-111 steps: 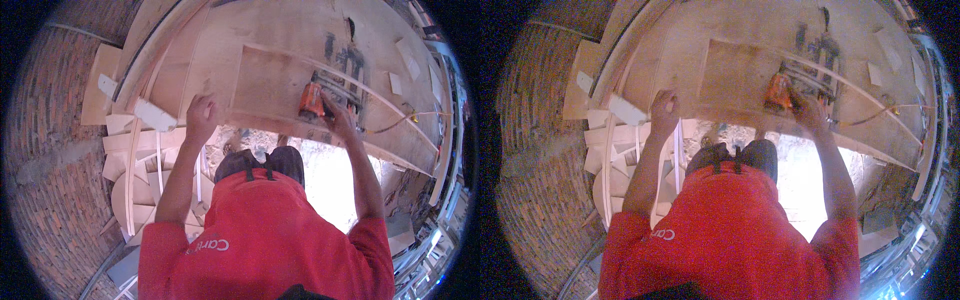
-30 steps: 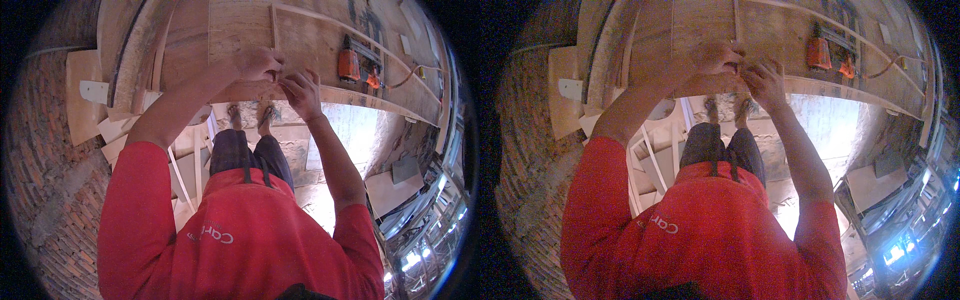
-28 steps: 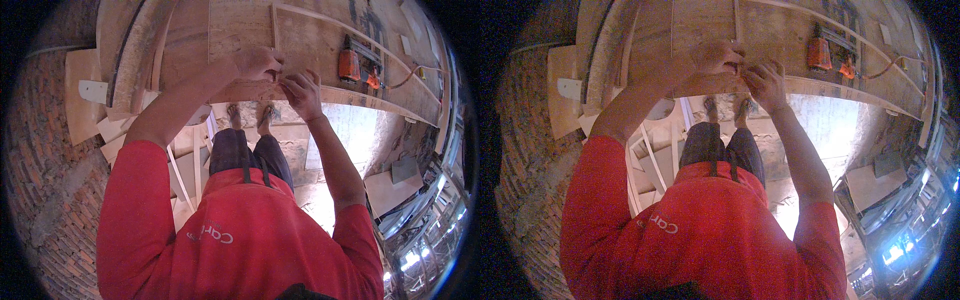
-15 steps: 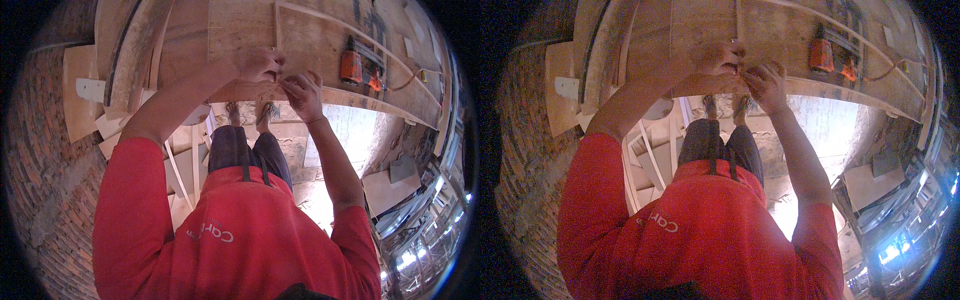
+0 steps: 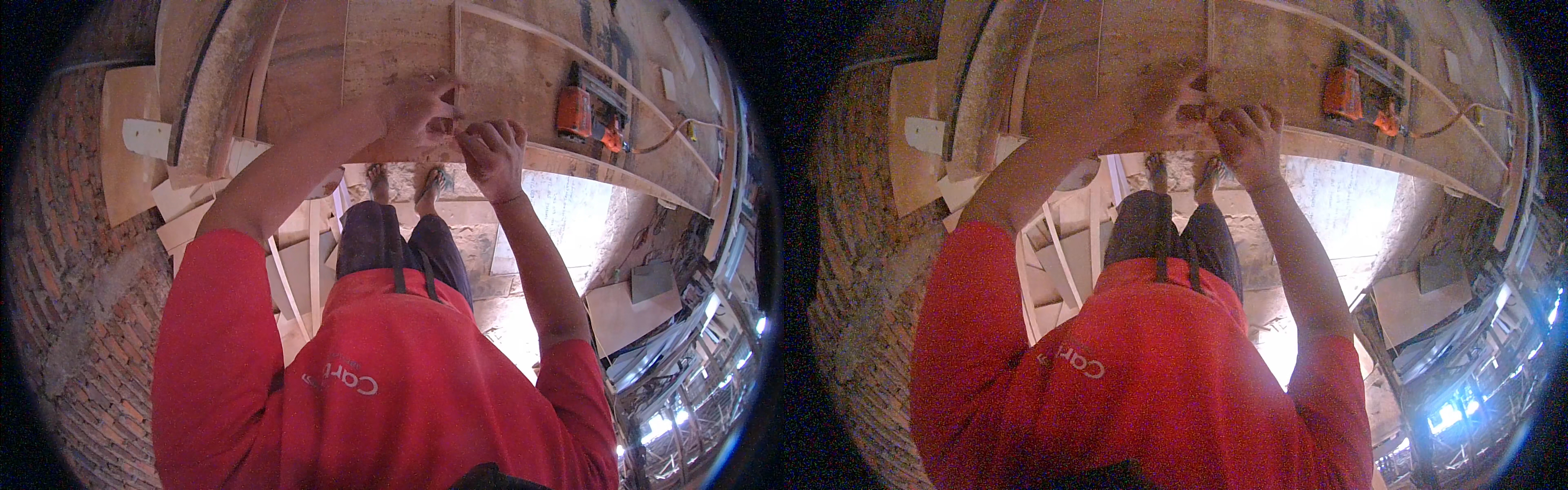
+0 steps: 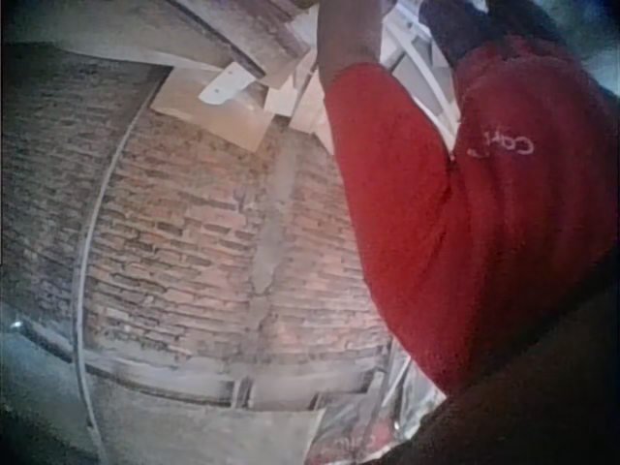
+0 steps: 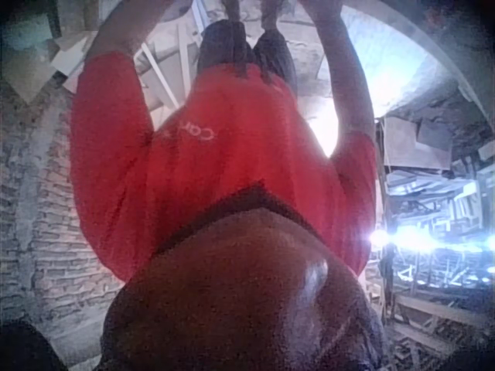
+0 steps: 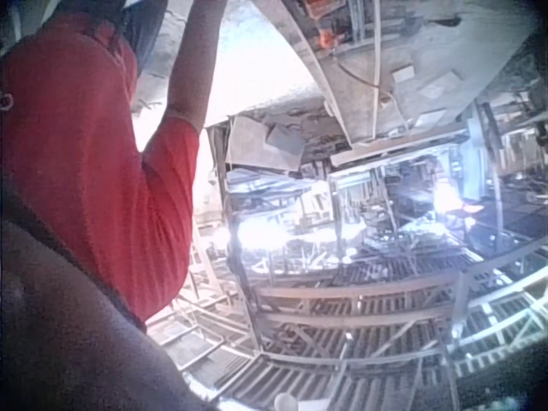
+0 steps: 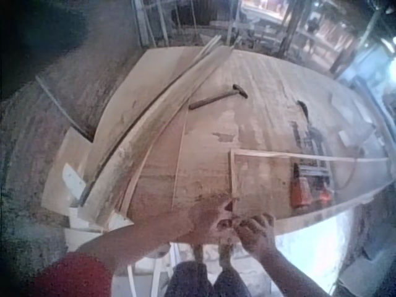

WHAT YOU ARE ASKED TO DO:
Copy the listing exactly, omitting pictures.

YOUR RESPONSE:
-111 steps: 
-30 steps: 
-28 steps: 
-15 steps: 
+0 steps: 
+0 steps: 
+0 steps: 
+0 steps: 
+0 steps: 

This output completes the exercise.